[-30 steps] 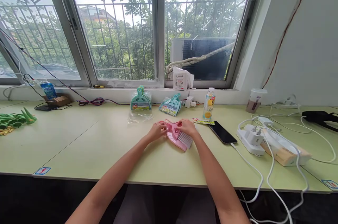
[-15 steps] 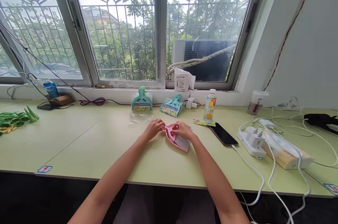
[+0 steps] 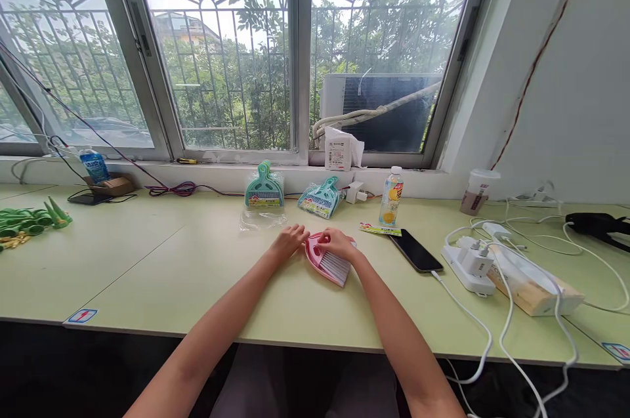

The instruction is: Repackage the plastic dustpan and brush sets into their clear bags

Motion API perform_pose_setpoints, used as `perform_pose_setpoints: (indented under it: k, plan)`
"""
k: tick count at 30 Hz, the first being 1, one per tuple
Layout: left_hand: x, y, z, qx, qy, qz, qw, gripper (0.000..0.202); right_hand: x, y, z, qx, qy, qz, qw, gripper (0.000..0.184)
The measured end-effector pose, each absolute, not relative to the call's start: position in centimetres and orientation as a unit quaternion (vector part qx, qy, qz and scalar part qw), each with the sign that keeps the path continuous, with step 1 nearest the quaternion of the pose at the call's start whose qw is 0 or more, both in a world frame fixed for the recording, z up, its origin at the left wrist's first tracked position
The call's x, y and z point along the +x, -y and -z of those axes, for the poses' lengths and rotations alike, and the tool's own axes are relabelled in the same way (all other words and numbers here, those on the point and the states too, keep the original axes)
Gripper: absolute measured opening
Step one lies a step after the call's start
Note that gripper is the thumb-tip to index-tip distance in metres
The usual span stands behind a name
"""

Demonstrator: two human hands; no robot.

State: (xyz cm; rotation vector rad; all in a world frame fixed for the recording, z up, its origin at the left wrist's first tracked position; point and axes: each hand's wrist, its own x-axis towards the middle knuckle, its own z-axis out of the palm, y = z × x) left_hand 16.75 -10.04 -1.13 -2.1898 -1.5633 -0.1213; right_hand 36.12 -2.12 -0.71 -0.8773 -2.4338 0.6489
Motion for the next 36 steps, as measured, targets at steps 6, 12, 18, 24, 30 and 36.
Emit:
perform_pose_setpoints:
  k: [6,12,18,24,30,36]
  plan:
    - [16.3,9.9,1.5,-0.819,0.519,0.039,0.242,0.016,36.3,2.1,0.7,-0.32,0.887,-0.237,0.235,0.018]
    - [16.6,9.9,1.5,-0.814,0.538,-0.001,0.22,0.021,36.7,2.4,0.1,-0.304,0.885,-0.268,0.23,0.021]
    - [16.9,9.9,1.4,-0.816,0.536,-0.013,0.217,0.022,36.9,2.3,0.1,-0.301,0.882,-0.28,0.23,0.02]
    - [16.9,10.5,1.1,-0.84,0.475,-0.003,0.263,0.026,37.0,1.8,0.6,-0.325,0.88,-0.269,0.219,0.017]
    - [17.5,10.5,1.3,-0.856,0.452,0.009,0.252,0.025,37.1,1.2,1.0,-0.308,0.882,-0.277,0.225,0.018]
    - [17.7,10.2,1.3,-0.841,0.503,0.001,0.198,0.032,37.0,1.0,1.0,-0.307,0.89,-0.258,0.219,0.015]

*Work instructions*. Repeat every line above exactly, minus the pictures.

*Solution for this exercise*.
[-30 steps] 
[-15 steps] 
[+0 steps] 

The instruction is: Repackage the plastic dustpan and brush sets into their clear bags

Motion API perform_pose_setpoints, used as `perform_pose_setpoints: (indented under it: k, plan)`
"""
k: tick count at 30 Hz, the first being 1, one per tuple
Layout: left_hand: x, y, z, qx, qy, qz, qw, gripper (0.000..0.202); right_hand: x, y, z, qx, qy, qz, qw, gripper (0.000..0.184)
The measured end-effector pose, each absolute, not relative to the call's start: position in centimetres and orientation as a unit quaternion (vector part qx, qy, qz and scalar part qw), each with the sign that keeps the path continuous, with step 1 nearest the quaternion of the pose at the call's start whose qw is 0 or more, both in a world frame fixed for the recording, z up, its origin at the left wrist's first tracked position
The call's x, y and z point along the +x, -y and -z of those axes, for the poses' lengths and rotations alike, and the tool's own axes are relabelled in the same way (all other words and numbers here, those on the point and the states too, keep the original axes)
Gripper: absolute measured opening
Step one lies a step after the call's start
Note that gripper is the thumb-tip to index-tip distance in metres
The usual span stands behind a name
"""

Demonstrator: two human hands; no robot.

State: (xyz cm; rotation vector rad; all in a world frame fixed for the recording, z up, its origin at the left wrist's first tracked position; point and axes: each hand's wrist, its own x-axis towards the middle knuckle, its own z-axis out of the palm, y = z × x) left_hand 16.75 -10.04 -1.13 -2.1898 -1.5633 -0.1213; right_hand 36.12 -2.12 -0.71 -0.8773 -2.4338 0.6489
Motion for the next 36 steps, as measured, targets at steps 6, 12, 18, 24, 30 and 36.
Emit:
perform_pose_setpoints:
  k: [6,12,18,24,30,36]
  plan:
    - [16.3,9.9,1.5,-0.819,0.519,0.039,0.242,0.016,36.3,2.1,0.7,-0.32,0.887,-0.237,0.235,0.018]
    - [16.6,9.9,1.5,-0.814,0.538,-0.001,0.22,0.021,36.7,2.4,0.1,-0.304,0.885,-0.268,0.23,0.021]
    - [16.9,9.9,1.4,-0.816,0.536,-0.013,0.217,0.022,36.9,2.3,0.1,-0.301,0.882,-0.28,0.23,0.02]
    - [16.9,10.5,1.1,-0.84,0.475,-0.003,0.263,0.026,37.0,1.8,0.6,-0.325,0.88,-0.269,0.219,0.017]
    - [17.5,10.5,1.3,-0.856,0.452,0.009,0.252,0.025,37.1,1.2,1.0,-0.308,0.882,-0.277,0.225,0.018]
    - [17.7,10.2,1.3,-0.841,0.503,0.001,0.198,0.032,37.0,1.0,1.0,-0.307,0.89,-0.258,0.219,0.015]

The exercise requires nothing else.